A. They assumed the concepts they studied described everyone’s experiences.
B. They asserted that industrialization and urbanization were more important issues to study.
C. They wrote that spread of capitalism did not affect women.
D. They felt that women were inferior to men.
Cognitive Domain: Comprehension
Answer Location: Gender in Sociology Before Feminism
Difficulty Level: Medium
7. The movement that fought for giving women the right to vote is known as the ______.
A. intersectionality movement
B. suffrage movement
C. prohibition movement
D. neocolonial movement
Cognitive Domain: Knowledge
Answer Location: The First Wave of the Feminist Movement
Difficulty Level: Easy
8. Which wave of feminism is characterized by the growing strength of women of color, many of whom questioned the essentialist and universal assumptions often made about women?
A. first
B. second
C. third
D. fourth
Cognitive Domain: Knowledge
Answer Location: The Third Wave of the Feminist Movement
Difficulty Level: Easy
9. What is one of the defining qualities of the fourth-wave feminist movement?
A. online activism
B. focus on women’s right to work
C. postmodernist theory
D. focus on abortion
Cognitive Domain: Knowledge
Answer Location: The Fourth Wave of the Feminist Movement
Difficulty Level: Easy
10. Which of the following terms is defined as the tendency to explain social behavior according to personal issues while ignoring the impact of social structure and context on the individual?

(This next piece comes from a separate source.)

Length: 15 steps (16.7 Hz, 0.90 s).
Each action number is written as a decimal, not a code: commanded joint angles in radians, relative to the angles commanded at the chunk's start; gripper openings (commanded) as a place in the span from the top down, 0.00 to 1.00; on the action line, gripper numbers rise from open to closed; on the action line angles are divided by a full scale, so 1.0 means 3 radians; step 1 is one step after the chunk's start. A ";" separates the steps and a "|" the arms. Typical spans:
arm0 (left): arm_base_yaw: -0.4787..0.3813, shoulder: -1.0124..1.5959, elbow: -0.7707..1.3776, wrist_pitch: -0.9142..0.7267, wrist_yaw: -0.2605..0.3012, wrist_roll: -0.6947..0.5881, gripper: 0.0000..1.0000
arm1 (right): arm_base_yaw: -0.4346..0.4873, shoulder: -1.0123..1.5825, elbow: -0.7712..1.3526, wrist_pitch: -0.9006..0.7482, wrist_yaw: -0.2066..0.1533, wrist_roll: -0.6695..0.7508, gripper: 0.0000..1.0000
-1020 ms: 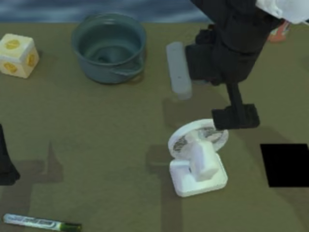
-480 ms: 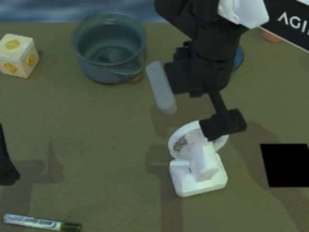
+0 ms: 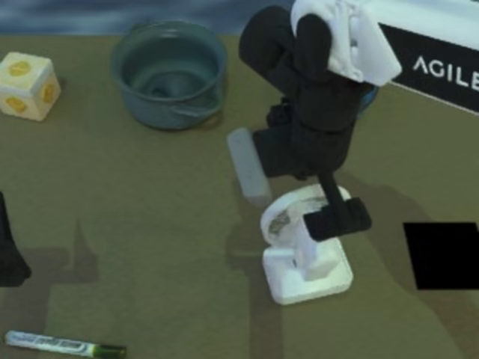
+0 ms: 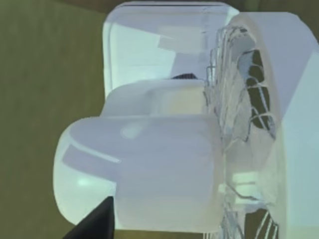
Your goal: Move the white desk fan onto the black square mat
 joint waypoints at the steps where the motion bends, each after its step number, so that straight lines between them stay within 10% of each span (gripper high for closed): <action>1: 0.0000 0.0000 0.0000 0.0000 0.0000 0.0000 0.00 | 0.0001 0.0001 -0.0042 0.0042 0.0000 0.0000 0.00; 5: 0.0000 0.0000 0.0000 0.0000 0.0000 0.0000 0.00 | 0.0001 0.0001 -0.0050 0.0050 0.0000 0.0000 0.00; 15: 0.0000 0.0000 0.0000 0.0000 0.0000 0.0000 0.00 | 0.0001 0.0001 -0.0050 0.0050 0.0000 0.0000 0.75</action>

A. the sociological imagination
B. confirmation bias
C. fundamental attribution error
D. individual perception
Cognitive Domain: Knowledge
Answer Location: Gender and the Sociological Imagination
Difficulty Level: Easy
11. Research that analyzes how a lack of gender-neutral bathrooms in schools impacts the educational experiences of transgender students exemplifies which sociological approach?
A. individual
B. interactionist
C. intersectional
D. institutional
Cognitive Domain: Application
Answer Location: Gender and the Sociological Imagination
Difficulty Level: Medium
12. Sex role theory asserts that sex roles are built upon and reinforced by biological differences. This is an ______-level approach to gender.
A. individual
B. interactional
C. institutional
D. interrogative
Cognitive Domain: Comprehension
Answer Location: Gender and the Sociological Imagination
Difficulty Level: Medium
13. A set of expectations that are attached to a particular status or position in society is known as a _______.
A. sex role
B. social role
C. sex status
D. gender role
Cognitive Domain: Knowledge
Answer Location: Sex Roles
Difficulty Level: Easy
14. Critics argue that sex role theory ______.

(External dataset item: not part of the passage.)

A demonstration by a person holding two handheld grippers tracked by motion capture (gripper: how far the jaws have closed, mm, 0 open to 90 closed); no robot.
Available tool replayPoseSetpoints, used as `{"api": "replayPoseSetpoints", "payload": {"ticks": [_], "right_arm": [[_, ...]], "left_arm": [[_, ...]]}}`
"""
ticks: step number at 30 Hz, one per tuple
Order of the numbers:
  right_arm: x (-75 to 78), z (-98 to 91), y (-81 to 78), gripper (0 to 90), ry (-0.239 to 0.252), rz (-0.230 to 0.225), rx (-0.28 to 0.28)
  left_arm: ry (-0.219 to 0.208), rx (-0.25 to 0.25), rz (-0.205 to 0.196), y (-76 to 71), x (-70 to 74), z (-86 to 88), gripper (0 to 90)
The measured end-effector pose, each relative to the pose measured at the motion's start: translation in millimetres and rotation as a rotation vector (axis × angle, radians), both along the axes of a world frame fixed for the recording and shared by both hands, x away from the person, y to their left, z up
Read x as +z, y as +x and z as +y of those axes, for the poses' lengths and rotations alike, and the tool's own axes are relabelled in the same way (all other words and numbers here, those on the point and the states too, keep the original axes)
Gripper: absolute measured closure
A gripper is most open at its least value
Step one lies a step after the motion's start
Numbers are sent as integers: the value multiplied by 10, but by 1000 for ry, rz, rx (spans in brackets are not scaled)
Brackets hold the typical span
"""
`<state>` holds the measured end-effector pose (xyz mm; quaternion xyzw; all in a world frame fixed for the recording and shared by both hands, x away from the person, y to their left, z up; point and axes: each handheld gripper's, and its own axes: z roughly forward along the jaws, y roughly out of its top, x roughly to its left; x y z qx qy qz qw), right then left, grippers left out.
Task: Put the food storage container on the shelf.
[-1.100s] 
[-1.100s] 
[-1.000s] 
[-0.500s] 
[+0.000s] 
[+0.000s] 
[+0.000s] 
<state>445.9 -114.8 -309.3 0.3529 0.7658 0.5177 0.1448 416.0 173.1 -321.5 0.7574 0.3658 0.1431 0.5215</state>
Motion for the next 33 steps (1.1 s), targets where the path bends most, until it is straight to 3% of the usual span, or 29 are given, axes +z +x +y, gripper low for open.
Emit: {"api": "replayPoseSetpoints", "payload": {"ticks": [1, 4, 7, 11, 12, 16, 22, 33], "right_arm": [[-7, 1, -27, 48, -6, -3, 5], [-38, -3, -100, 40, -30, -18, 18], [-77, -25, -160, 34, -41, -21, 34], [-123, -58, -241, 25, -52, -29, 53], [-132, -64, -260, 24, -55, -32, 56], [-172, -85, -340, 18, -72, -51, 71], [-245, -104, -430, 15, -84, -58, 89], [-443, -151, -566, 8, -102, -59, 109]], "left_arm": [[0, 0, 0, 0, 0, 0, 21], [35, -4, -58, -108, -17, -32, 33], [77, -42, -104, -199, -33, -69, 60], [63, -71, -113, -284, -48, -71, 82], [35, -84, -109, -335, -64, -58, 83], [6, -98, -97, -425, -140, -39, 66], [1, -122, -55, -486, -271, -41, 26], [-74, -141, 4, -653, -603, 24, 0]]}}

A. undermines the traditional division of labor by encouraging women to find employment in the paid labor market
B. reinforces gender inequality by adhering to assumptions about behaviors that allowed society to function most effectively
C. inadequately addresses the Hobbesian question, “How is society possible?”
D. is objective science
Cognitive Domain: Analysis
Answer Location: Sex Roles
Difficulty Level: Hard
15. A set of expectations that are attached to a particular sex category is known as a ______.
A. sex role
B. social role
C. sex status
D. gender role
Cognitive Domain: Knowledge
Answer Location: Sex Roles
Difficulty Level: Easy
16. Structural-functionalist sociologist Talcott Parsons argued that men tend to be ______, or task-oriented and women are ______, or interaction-oriented.

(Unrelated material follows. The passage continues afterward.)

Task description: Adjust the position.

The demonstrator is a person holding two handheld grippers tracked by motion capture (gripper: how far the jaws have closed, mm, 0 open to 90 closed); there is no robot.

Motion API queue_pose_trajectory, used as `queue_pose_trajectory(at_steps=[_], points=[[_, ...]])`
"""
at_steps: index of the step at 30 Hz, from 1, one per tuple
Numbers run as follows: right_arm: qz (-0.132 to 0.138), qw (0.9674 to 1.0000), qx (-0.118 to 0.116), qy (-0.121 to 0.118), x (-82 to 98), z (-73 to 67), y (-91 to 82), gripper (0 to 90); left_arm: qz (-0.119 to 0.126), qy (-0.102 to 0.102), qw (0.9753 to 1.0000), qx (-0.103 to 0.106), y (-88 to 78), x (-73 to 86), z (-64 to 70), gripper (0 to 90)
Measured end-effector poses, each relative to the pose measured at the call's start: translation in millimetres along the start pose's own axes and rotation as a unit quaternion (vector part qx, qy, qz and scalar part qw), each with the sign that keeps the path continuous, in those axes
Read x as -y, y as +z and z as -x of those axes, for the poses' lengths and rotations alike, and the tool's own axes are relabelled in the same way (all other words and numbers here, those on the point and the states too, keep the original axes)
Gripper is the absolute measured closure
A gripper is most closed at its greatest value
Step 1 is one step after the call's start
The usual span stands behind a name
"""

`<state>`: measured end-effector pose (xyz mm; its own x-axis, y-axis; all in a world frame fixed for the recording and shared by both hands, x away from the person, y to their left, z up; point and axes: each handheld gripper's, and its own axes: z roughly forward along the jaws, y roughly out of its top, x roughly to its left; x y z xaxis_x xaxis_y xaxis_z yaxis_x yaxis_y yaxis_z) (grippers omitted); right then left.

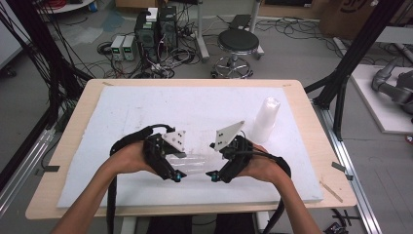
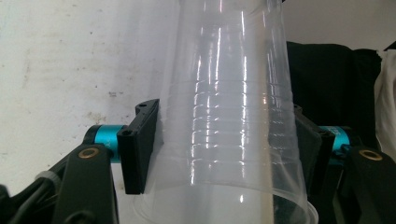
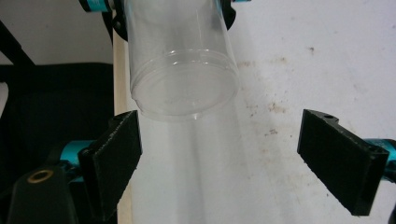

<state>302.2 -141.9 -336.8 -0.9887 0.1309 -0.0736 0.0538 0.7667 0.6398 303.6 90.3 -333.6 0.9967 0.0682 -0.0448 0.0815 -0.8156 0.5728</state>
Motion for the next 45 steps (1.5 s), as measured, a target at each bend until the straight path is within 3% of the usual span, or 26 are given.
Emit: queue_pose_trajectory(at_steps=[6,20,23,26,32,36,41,45], points=[[-0.034,0.9994,0.0,-0.009,-4.1,0.0,5.1,13.9,-0.016,0.002,0.9999,-0.003,0.0,-4.9,-1.6,35.4],[-0.02,0.9996,-0.012,-0.016,-9.1,-1.4,5.5,15.9,-0.021,0.012,0.9997,0.004,10.0,-14.2,-2.4,35.5],[-0.016,0.9995,-0.018,-0.022,-10.4,-2.3,5.5,22.0,-0.022,0.009,0.9997,0.004,11.0,-15.0,-2.4,35.5],[-0.014,0.9987,-0.035,-0.035,-12.2,-2.9,4.9,40.3,-0.025,0.008,0.9997,0.0,11.6,-15.3,-2.9,35.4],[-0.015,0.9983,-0.042,-0.038,-13.0,-2.5,5.9,43.5,-0.022,0.008,0.9997,0.003,12.7,-13.4,-3.2,35.2],[-0.018,0.9982,-0.043,-0.037,-13.0,-2.4,6.1,43.7,-0.016,0.009,0.9998,0.007,14.0,-11.9,-3.2,31.1],[-0.019,0.9983,-0.043,-0.034,-11.9,-1.3,6.4,43.9,-0.001,-0.001,1.0,-0.005,12.4,-11.9,-6.1,11.4],[-0.02,0.9986,-0.041,-0.029,-10.5,-1.3,5.2,44.0,0.017,-0.007,0.9998,-0.005,10.1,-10.0,-7.1,8.3]])
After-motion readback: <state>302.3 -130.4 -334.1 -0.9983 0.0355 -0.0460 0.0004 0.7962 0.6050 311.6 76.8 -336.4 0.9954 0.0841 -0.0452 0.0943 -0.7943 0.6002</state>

A. instrumental; expressive
B. expressive; instrumental
C. ego; alter
D. alter; ego
Cognitive Domain: Knowledge
Answer Location: Sex Roles
Difficulty Level: Easy
17. Assuming that a person wearing high heels is a woman is an example of ______.
A. sex status
B. sex categorization
C. gender roles
D. master status
Cognitive Domain: Application
Answer Location: Sex Categorization
Difficulty Level: Easy
18. Why was Harold Garfinkel’s research on the social life of transgender woman Agnes important?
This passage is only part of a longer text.